Arts, Music, Off Campus

House of Blues Becomes House of Worship for Hozier, Hudson Taylor

Few can flaunt talent as formidable as that of Hozier. The Irish singer-songwriter backs eloquently written songs with powerful vocals and skillful guitar playing, and to no one’s surprise, a long line of people snaked around the streets surrounding the House of Blues in the nasty New England mist for his sold out Oct. 1 show at the Boston venue.

The night kicked off with a warm set from the Dublin-based folk duo Hudson Taylor. Joined by a band of bohemian musicians and decked in garb laden with fringe and denim, the rockers brought a rustic feel to the heart of the city. Hudson Taylor opened by replacing a line of “Travellin’”—a track from its 2018 EP Feel It Again—with a shout out to Boston, a city that warmed up to the unfamiliar tunes by the end of the night.

Energy built up throughout the first few songs as the audience connected with the band’s campfire jam sesh sound. Hudson Taylor challenged the crowd to learn the chorus to “Don’t Know Why” before performing the harmonica-filled hit, the crowd singing the lyrics back to the brother duo throughout. A spotlight flooded the space around lead singer Alfie Hudson-Taylor while he strummed the opening chords to “Old Soul” on his acoustic guitar to slow things down.
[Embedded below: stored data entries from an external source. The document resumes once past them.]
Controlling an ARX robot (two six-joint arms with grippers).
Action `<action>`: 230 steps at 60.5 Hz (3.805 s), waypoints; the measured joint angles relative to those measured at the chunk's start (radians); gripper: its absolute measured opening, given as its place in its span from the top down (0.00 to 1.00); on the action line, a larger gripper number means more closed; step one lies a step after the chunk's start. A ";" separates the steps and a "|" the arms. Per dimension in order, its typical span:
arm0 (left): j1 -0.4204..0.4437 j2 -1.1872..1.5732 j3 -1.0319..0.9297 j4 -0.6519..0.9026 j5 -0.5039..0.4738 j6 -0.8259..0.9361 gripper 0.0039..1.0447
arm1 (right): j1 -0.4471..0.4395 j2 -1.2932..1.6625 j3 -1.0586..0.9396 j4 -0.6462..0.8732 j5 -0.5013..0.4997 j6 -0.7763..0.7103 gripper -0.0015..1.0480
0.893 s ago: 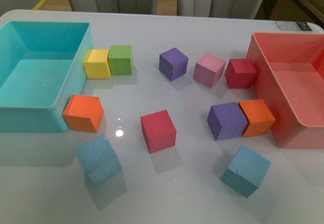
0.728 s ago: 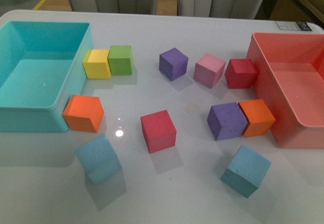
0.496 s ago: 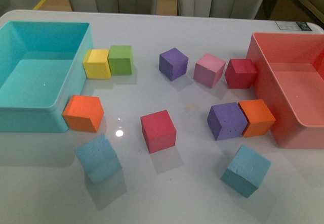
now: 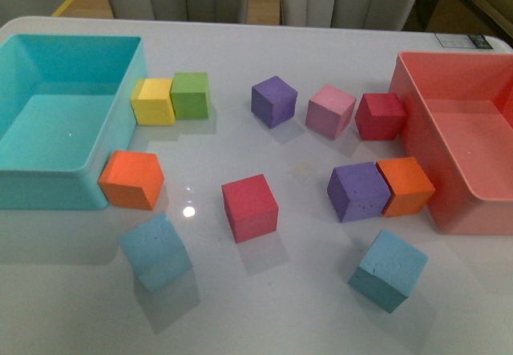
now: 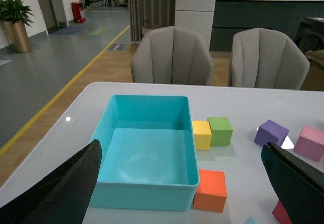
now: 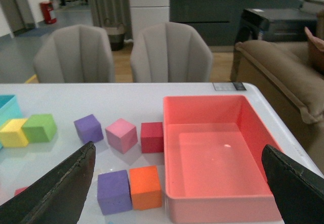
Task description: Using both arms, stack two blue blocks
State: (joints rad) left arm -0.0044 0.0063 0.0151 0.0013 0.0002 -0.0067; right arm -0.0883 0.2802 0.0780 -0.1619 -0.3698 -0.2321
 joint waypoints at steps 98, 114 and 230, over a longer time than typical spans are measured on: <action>0.000 0.000 0.000 0.000 0.000 0.000 0.08 | 0.311 1.842 0.509 0.595 0.262 -0.441 0.19; 0.000 0.000 0.000 0.000 0.000 0.000 0.08 | 0.303 1.820 0.465 0.625 0.238 -0.441 0.51; 0.000 0.000 0.000 0.000 0.000 0.000 0.08 | 0.505 2.232 1.451 0.241 0.318 -0.018 0.61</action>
State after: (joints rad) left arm -0.0044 0.0059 0.0151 0.0013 -0.0002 -0.0067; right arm 0.4171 2.5126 1.5291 0.0795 -0.0521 -0.2497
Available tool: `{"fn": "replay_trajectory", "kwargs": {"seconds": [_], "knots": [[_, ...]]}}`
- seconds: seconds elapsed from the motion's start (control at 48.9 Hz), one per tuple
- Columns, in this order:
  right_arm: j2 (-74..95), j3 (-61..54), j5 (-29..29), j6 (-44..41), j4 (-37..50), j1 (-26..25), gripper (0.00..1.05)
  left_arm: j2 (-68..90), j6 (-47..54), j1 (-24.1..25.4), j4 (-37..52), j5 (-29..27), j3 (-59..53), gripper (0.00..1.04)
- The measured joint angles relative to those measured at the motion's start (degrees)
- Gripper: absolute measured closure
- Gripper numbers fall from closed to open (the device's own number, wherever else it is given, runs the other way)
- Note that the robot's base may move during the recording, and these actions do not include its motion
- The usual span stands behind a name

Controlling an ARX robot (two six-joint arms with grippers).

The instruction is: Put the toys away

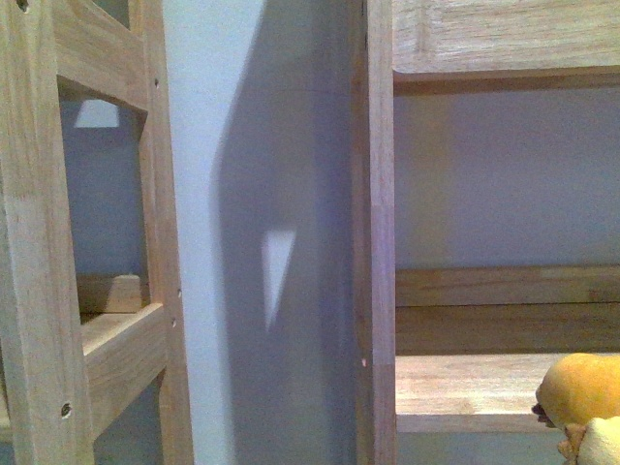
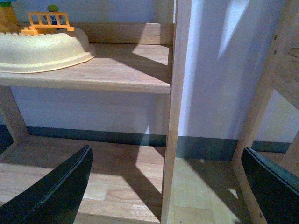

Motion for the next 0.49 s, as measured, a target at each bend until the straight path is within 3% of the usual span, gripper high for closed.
{"fn": "replay_trajectory", "kwargs": {"seconds": [0.348,0.491], "knots": [[0.0,0.0,0.0,0.0,0.0,0.0,0.97,0.0,0.0,0.0,0.0,0.0,0.0,0.06],[3.8,3.5,5.2,-4.0,-1.6,-1.1,0.97,0.0,0.0,0.0,0.0,0.0,0.0,0.06]]}}
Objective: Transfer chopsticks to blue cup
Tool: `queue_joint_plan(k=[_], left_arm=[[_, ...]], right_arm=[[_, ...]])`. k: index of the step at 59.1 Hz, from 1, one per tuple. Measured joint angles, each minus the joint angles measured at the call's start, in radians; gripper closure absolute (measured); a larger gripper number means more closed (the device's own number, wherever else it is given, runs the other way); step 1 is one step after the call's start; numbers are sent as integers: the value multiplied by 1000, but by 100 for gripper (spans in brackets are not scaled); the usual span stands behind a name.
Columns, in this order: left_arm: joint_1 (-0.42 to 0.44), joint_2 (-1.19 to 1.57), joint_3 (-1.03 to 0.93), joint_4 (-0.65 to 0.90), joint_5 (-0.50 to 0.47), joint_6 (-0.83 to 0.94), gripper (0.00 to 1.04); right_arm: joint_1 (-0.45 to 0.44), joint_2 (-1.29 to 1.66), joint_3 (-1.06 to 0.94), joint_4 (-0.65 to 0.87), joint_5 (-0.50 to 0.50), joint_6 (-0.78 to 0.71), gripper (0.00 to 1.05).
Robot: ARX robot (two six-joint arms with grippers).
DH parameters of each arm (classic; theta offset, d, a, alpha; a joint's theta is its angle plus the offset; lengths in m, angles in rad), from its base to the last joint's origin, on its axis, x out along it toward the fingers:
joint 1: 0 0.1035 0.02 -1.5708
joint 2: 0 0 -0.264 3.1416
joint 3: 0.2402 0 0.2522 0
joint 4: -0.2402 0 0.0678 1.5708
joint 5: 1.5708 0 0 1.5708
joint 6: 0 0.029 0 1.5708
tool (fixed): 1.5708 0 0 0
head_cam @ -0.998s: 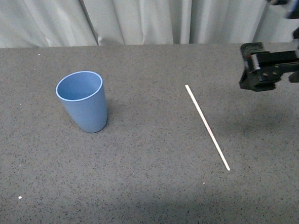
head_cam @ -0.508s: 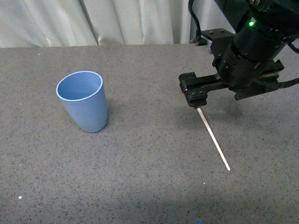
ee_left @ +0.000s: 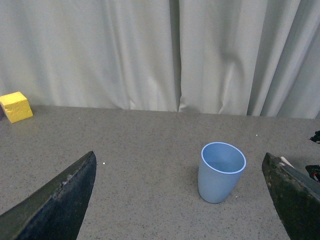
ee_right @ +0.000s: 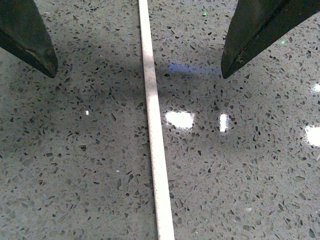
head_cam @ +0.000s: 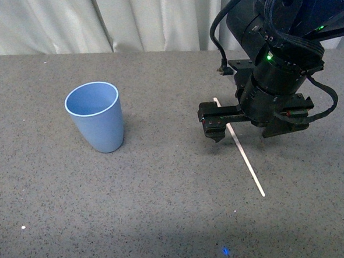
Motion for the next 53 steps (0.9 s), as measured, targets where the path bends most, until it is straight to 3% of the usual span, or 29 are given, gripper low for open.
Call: queue_joint_plan(k=[5,8,44,53], left_arm=[[0,0,0,0,0,0,7],[0,0,0,0,0,0,7],[0,0,0,0,0,0,7],[0,0,0,0,0,0,7]], right_arm=[[4,14,14,-16,-5,-4,10],[5,22,18,-21,-3,-6,15],[4,35,35,-32,0,-19,104],[5,27,26,-15,-8,-19,104]])
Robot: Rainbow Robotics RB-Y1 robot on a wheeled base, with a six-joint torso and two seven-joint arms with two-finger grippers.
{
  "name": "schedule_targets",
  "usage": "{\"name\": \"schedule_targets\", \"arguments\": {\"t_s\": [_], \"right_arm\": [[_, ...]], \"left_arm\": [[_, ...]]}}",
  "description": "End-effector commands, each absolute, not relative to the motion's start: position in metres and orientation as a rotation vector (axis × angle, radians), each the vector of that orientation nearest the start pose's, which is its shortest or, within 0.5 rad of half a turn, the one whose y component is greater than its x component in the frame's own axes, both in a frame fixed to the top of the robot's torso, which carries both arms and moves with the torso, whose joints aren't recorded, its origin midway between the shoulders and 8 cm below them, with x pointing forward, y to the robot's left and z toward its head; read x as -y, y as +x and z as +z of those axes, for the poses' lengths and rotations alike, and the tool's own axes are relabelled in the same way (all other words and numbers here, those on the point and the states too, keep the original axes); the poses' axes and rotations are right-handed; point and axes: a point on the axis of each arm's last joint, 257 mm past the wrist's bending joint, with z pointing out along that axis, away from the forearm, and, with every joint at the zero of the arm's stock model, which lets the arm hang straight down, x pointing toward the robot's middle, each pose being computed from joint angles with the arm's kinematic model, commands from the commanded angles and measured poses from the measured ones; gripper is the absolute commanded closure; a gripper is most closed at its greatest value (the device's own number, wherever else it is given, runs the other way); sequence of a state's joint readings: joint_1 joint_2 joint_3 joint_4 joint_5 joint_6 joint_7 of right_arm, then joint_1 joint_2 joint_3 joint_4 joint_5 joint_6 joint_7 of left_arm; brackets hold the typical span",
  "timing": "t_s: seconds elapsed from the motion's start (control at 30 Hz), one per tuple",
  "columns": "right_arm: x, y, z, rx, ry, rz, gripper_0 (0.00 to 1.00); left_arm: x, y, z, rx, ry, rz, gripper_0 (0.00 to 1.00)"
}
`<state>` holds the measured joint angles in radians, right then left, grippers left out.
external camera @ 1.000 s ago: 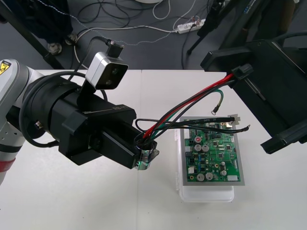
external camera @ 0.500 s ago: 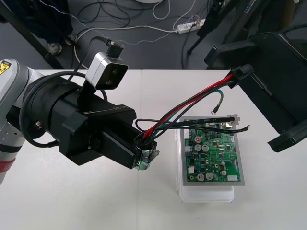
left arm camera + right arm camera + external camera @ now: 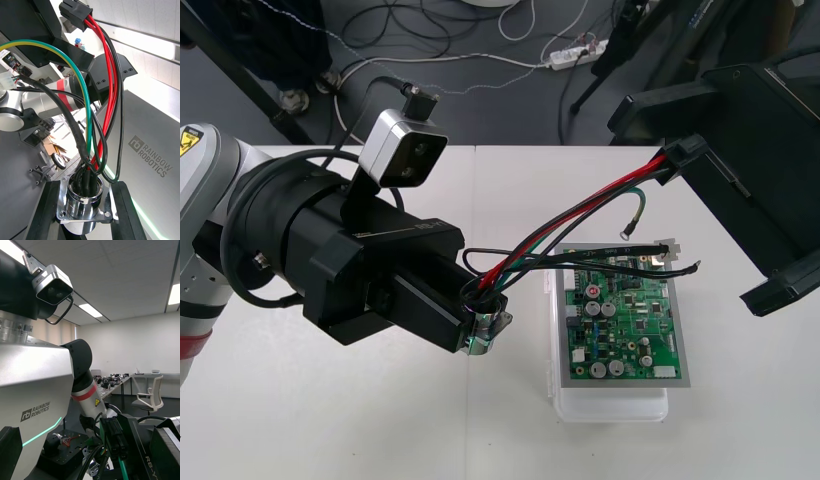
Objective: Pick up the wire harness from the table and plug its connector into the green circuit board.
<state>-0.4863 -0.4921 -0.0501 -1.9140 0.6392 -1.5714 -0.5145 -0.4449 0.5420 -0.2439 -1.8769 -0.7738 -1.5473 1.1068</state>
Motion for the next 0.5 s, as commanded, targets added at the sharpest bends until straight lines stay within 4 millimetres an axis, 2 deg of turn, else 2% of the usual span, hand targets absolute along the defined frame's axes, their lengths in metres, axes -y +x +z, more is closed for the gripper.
{"name": "schedule_targets", "arguments": {"t_s": [0.03,0.07,0.13,0.5], "right_arm": [[0.0727,0.2052,0.1029,-0.545,-1.510,1.496,0.52],[0.0727,0.2052,0.1029,-0.545,-1.510,1.496,0.89],[0.0727,0.2052,0.1029,-0.545,-1.510,1.496,1.00],[0.0727,0.2052,0.1029,-0.545,-1.510,1.496,1.00]], "left_arm": [[-0.0201,0.1973,-0.0069,1.647,-1.676,2.425,1.00],[-0.0201,0.1973,-0.0069,1.646,-1.678,2.426,1.00],[-0.0201,0.1969,-0.0075,1.647,-1.673,2.425,1.00],[-0.0200,0.1975,-0.0079,1.649,-1.674,2.425,1.00]]}}
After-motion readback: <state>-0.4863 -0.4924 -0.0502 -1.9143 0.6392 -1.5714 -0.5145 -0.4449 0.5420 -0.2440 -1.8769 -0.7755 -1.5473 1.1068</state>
Hudson Taylor introduced the packed venue to more of its original hits before ending on an strong final two songs. Guitarist and vocalist Harry Hudson-Taylor added his own personal flare to the first building ballad “Battles” by rambling his own impromptu battle cries into the mic between guitar strokes.

Nothing gets a crowd of Bostonians riled up like “Shipping Up to Boston,” the Dropkick Murphys anthem that proved the perfect song to conclude Hudson Taylor’s sensational set. Straying from the Murphys’ usual growl, the brother band softened the vocals while feigning an Irish jig to the fast beat. The audience punctuated the chorus with “woah”s and flooded the stage with rapturous applause as the group made its exit.

Fellow Irishman Andrew Hozier-Byrne entered the stage to the sound of deafening screams and the drum beat of the recently released “Nina Cried Power.” The singer flailed around the stage for the first few verses, but absorbed the powerful lyrics and exuded confidence once he had a guitar in his hand—throughout the night it became clear that Hozier is most comfortable while riffing on the instrument he has mastered.

Hozier revisited the well-known tracks of his self-titled debut album, his only album to date, during the night. Starting with fan favorite “Jackie and Wilson” and continuing through “From Eden” and “Angel of Small Death and the Codeine Scene,” unified voices filled the air to sing the songwriter’s 2014 lyrics back to him.

Hozier traded his electric guitar for a metal box guitar before casting an intense energy on the crowd for “To Be Alone.” Piercing the air with his falsetto at the onset, the fierce ballad presented a shift in the tone of the show—for the remainder of the evening the talented musician tamed the audience with an ethereal combination of lyrics laced with somber sanctity and guitar riffs riddled with aggression.

Following along with the heightened intensity, Hozier introduced “NFWMB” as a “love song for the end of the world.” The repeated line “Nothing f—ks with my baby” rolled off the Irishman’s tongue without the curse word’s usual spite, making elegant the expletive.

Despite the serious tone of his music, Hozier courted the crowd with anecdotes about shows he had played in Boston in the past and with lighthearted jokes—after struggling to tune his guitar for Hozier hit “Cherry Wine,” the singer remarked “This song is called ‘Cherry Wine,’” having introduced it before the first go-around.

Toward the end of his set, Hozier picked up the pace once again with ferocious riffs on “Arsonist’s Lullabye” and “Moment’s Silence (Common Tongue)” and an extended bass-heavy instrumental on “Someone New.” He treated the audience to an unreleased track, which he introduced as “one of [his] favorites on the [upcoming] record.” Hozier ditched his guitar for the track as a hollow drum beat motioned in “Movement.”

Fans demonstrated their undying devotion by effortlessly reciting the lyrics to the 2014 smash hit “Take Me to Church,” a song which transformed the House of Blues into a house of worship as the singer chanted “Amen” into the chaotic congregation.

Hozier queued up slow, heart-wrenching tracks in the encore. Most artists shy away from ending on a low note to ensure the audience leaves energized at the very least—Hozier needs no fireworks or flashing lights to leave an audience awestruck. Showcasing his range both vocally and on guitar, Hozier fleshed out “Like Real People Do” and “Work Song” with raw emotion and authenticity. In his final moments on stage, the performer showed deep appreciation for the welcoming crowd:

“It’s not always easy coming face to face with a Boston crowd,” Hozier said.